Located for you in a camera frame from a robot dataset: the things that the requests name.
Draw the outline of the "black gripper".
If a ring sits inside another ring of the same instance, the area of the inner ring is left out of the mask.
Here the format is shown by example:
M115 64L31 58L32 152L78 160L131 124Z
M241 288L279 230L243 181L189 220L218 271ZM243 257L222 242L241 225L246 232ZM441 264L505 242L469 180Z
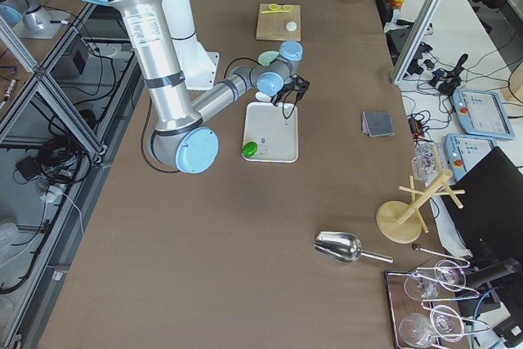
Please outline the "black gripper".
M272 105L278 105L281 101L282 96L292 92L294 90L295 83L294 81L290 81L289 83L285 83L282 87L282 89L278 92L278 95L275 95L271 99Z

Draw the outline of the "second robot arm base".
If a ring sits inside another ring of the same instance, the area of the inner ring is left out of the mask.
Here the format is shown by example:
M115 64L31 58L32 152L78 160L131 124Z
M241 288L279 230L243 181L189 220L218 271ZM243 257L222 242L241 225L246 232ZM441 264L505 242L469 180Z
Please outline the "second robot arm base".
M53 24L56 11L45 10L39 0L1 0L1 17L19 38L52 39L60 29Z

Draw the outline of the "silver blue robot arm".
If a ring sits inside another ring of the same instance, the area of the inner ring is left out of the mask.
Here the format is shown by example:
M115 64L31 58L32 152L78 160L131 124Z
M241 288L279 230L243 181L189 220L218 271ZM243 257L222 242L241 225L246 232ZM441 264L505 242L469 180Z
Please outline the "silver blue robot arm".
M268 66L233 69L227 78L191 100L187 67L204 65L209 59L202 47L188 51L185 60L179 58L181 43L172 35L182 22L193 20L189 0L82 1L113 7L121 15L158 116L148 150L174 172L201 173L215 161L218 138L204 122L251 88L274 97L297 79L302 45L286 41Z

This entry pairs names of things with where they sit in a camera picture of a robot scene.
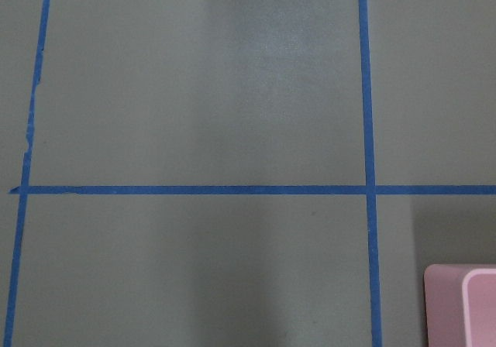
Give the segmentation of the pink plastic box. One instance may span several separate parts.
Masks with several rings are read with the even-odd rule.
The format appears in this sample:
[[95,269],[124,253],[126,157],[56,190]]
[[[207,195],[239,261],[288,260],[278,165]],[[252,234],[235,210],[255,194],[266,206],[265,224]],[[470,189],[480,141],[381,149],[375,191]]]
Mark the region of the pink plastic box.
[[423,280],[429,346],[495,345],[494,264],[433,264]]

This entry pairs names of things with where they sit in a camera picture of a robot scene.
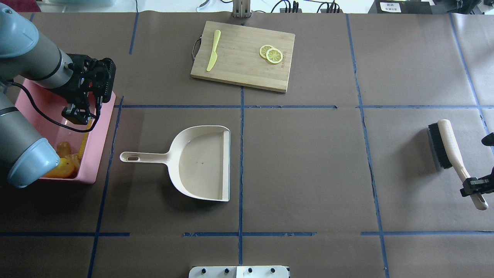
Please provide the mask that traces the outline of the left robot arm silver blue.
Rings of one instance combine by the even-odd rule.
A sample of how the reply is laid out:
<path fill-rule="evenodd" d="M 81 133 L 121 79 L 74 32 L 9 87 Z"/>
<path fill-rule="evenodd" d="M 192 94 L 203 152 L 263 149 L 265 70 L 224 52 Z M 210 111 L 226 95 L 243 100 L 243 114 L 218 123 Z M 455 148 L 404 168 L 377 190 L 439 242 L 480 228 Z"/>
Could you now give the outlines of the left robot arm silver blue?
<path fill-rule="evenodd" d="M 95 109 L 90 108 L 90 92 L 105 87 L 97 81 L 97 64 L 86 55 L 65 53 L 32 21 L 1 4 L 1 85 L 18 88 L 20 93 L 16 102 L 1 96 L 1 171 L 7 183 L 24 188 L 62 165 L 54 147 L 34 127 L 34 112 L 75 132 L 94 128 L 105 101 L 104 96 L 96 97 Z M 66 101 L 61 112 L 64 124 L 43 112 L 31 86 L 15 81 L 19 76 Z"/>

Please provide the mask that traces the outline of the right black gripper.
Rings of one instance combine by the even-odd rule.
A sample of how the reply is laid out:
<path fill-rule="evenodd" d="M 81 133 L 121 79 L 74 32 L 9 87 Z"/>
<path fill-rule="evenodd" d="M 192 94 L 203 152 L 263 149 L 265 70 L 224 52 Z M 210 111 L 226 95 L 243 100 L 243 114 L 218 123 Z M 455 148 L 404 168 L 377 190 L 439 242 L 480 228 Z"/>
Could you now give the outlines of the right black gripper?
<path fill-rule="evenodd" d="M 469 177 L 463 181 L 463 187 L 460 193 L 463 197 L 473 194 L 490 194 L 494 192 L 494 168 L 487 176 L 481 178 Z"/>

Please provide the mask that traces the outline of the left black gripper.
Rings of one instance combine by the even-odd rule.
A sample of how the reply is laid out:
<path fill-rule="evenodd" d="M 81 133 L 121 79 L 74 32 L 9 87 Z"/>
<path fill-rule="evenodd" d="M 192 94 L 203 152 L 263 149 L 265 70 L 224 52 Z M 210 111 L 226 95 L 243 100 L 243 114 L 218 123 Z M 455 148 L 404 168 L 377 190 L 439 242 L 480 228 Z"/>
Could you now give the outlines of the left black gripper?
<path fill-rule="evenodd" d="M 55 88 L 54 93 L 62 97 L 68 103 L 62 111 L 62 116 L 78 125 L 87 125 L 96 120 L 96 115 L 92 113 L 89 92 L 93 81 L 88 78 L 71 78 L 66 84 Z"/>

- **The problem**: In the entries, find every line holding "traces" and copy it.

- **Result**:
Please provide the mask that traces the outline of the left robot arm silver blue.
Please provide the mask that traces the outline of the right black gripper.
Please provide the mask that traces the outline of the left black gripper.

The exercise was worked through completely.